Winner - Alex Albon, Williams
Of the clutch of four teams fighting over seventh to 10th in the Constructors', there was little to really separate them over the course of the year, except one thing.
Williams had Alex Albon.
Of the 10 drivers who drove for Williams, AlphaTauri, Alfa Romeo and Haas, the highest points scorer, bar Albon was Yuki Tsunoda with 17 - with 14 of those coming once the AT04 received a big upgrade package in the United States.
Albon finished with 27 points, and single-handily earned Williams seventh in the Constructors', with team-mate Logan Sargeant bagging just one point in a mixed rookie season.
If 2022 was about Albon blowing away the cobwebs and re-establishing himself as a Grand Prix driver, then 2023 was about him kicking at the door of a return to the top table with some exceptional performances.
Seventh in Canada was one of the drives of the season, placing the car just so on the entry of the hairpin so that the chasing Esteban Ocon could not use DRS to pass.
Albon's efforts in helping Williams secure seventh - its best result since fifth in 2017 - is worth about an extra $30 million when the prize money is awarded from FOM.

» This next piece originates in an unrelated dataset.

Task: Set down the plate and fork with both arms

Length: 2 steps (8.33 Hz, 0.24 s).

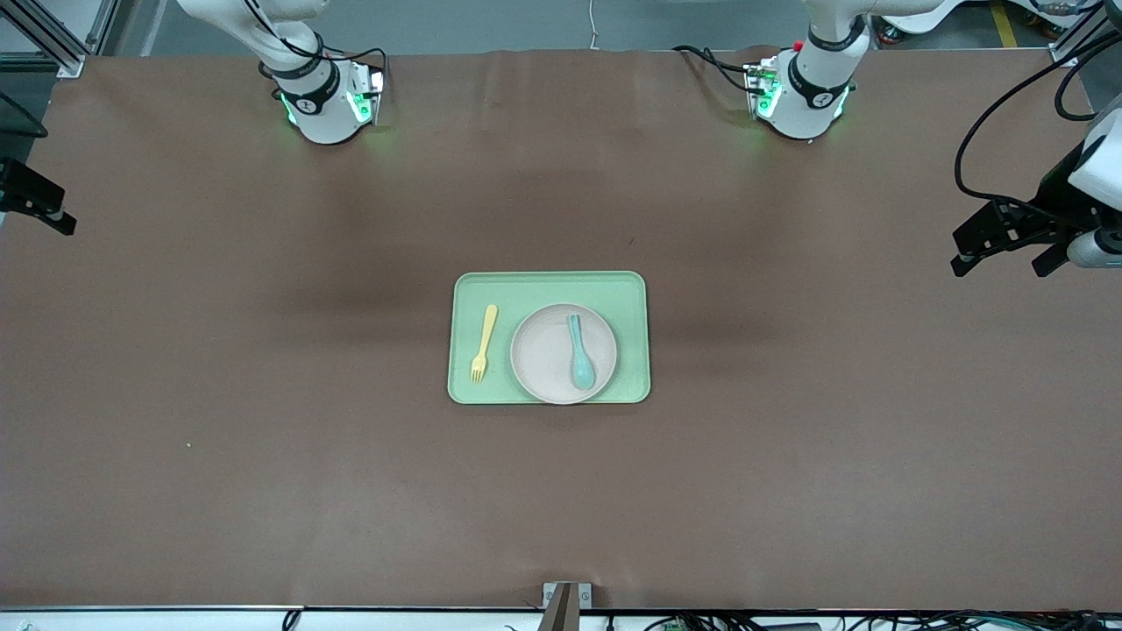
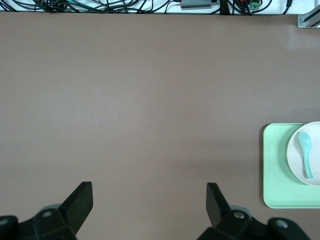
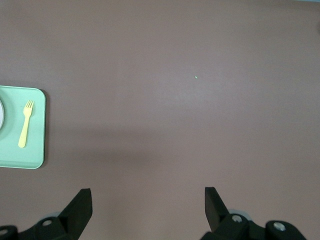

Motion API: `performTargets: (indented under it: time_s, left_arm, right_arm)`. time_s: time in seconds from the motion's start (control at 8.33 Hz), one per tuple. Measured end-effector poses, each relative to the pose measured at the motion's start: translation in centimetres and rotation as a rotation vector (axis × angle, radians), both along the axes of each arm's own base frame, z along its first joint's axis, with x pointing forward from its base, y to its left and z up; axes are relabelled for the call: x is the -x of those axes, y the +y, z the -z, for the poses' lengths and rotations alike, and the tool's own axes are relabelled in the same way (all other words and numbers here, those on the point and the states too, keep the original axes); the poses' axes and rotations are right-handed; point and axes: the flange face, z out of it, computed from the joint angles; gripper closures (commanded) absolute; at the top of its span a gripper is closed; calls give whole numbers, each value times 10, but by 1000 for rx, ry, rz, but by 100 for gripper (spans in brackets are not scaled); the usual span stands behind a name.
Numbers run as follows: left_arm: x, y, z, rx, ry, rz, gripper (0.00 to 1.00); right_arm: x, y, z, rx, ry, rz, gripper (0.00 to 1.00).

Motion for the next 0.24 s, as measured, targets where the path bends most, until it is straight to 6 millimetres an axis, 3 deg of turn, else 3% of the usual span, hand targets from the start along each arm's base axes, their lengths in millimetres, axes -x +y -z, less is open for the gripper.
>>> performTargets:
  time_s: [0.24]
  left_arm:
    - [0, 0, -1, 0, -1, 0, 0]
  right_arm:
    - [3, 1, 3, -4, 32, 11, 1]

With the exception of 2021, Williams had finished last every year since 2018, but this injection of around $30 million is priceless to a team slowly being moulded into a 21st-century Grand Prix team and not one stuck in its old ways.
What is vital for the team is to keep hold of Albon if it can. He is the public face and figure-head of the rejuvenation, and it would be a shame for Williams if he departed.